== What you need to do ==
Copy all of the data that follows without altering a word.

== Information supplied ==
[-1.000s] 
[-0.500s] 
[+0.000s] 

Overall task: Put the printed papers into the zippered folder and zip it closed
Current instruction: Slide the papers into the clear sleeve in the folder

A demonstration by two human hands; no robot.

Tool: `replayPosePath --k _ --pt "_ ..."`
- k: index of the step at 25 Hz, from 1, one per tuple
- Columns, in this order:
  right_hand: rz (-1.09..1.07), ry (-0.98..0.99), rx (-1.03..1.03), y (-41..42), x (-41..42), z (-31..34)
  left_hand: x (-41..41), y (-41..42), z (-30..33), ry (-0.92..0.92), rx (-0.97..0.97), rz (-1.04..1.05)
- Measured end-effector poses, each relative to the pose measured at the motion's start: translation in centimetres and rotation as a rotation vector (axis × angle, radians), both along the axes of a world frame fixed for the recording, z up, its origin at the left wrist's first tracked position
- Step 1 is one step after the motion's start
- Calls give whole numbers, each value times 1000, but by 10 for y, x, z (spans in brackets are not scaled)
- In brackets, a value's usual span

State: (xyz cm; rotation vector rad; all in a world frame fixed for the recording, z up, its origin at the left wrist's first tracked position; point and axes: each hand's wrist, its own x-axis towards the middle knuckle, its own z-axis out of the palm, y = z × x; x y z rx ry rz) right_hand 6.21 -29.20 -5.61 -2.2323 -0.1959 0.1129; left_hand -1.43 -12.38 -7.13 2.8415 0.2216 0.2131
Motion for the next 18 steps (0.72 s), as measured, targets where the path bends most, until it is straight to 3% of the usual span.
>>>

== Written answer ==
[-1.000s] 
[-0.500s] 
[+0.000s] 

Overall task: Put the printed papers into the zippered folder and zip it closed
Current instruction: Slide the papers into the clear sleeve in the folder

A demonstration by two human hands; no robot.

Tool: `replayPosePath --k _ --pt "_ ..."`
- k: index of the step at 25 Hz, from 1, one per tuple
- Columns, in this order:
  right_hand: rz (-1.09..1.07), ry (-0.98..0.99), rx (-1.03..1.03), y (-41..42), x (-41..42), z (-31..34)
  left_hand: x (-41..41), y (-41..42), z (-30..33), ry (-0.92..0.92), rx (-0.97..0.97), rz (-1.04..1.05)
- Measured end-effector poses, each relative to the pose measured at the motion's start: translation in centimetres and rotation as a rotation vector (axis × angle, radians), both along the axes of a world frame fixed for the recording, z up, its origin at the left wrist's first tracked position
- Step 1 is one step after the motion's start
- Calls give whole numbers, each value times 1000, but by 10 for y, x, z (spans in brackets are not scaled)
- In brackets, a value's usual span

State: (xyz cm; rotation vector rad; all in a world frame fixed for the recording, z up, its origin at the left wrist's first tracked position; point and axes: each hand's wrist, its own x-axis towards the middle knuckle, its own z-axis out of the palm, y = z × x; x y z rx ry rz) right_hand 6.21 -29.20 -5.61 -2.2323 -0.1959 0.1129; left_hand -1.43 -12.38 -7.13 2.8415 0.2216 0.2131
Motion for the next 18 steps (0.72 s), as measured, targets where the path bends most, until it is straight to 3% of the usual span.
>>>

The output shown is complete.